**Task brief:**
Your output is to consist only of the line containing "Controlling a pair" and the lines after it, through the end of the data, reproduced exactly.

-- Opening Marker --

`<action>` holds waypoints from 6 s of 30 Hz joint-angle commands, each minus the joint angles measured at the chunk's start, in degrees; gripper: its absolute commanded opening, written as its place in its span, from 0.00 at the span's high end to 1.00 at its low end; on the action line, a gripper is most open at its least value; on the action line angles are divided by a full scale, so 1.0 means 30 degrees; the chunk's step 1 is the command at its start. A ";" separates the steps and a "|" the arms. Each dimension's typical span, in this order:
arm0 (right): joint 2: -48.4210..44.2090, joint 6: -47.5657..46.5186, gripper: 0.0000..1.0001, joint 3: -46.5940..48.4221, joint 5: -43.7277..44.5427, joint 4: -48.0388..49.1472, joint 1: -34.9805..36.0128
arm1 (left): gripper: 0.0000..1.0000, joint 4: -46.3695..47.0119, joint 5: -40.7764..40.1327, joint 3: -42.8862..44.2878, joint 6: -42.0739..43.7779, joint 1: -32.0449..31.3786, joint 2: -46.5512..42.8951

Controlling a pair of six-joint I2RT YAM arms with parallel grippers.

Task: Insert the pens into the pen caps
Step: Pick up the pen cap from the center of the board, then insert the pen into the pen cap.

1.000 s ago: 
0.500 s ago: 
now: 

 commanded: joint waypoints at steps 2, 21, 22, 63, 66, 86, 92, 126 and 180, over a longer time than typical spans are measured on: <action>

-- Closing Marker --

**Answer to this exercise:**
Controlling a pair of six-joint I2RT YAM arms with parallel grippers.

Task: Insert the pens into the pen caps
Step: Pick up the pen cap from the center of the board, then insert the pen into the pen cap.

1.000 s ago: 
0.500 s ago: 
now: 

 commanded: joint waypoints at steps 2, 21, 22, 63, 66, 86, 92, 126 and 180, over a longer time than typical spans are measured on: <action>

This completes the output.